◆ **WHAT TO DO**
Scan the listing below for "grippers", then report every line that has it.

━━━━━━━━

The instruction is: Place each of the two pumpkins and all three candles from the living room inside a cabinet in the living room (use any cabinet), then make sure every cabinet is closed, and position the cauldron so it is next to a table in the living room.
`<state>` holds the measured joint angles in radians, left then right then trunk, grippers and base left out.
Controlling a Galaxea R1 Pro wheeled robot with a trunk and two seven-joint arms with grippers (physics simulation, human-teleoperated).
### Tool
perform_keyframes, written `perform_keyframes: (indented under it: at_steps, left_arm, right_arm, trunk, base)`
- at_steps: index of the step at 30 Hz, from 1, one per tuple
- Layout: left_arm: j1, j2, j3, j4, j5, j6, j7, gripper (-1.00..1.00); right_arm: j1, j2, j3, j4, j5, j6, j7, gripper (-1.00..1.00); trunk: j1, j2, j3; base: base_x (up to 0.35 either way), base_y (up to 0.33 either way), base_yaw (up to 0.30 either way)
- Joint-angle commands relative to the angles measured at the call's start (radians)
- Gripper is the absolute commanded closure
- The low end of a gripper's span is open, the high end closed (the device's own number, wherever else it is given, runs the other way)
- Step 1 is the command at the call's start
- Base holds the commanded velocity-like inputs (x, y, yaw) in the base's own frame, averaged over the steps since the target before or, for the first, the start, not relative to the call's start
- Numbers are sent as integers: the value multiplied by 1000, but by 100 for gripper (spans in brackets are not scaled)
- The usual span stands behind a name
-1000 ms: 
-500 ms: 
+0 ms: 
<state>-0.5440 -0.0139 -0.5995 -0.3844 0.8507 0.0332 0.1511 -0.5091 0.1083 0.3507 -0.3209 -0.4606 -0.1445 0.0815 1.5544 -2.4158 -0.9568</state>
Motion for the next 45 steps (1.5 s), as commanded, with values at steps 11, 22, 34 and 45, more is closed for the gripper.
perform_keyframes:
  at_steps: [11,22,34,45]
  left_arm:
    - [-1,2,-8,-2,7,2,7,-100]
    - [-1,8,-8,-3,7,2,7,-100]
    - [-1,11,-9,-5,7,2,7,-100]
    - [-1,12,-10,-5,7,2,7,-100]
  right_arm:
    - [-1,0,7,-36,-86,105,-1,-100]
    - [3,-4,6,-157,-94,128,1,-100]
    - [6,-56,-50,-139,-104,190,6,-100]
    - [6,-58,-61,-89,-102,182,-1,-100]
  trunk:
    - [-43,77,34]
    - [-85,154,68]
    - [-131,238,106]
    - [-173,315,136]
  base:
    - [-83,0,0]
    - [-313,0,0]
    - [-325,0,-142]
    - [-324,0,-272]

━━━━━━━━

◆ **RESPONSE AREA**
`<state>` holds the measured joint angles in radians, left then right then trunk, grippers and base left out.
Controlling a Galaxea R1 Pro wheeled robot with a trunk and two seven-joint arms with grippers (physics simulation, human-teleoperated).

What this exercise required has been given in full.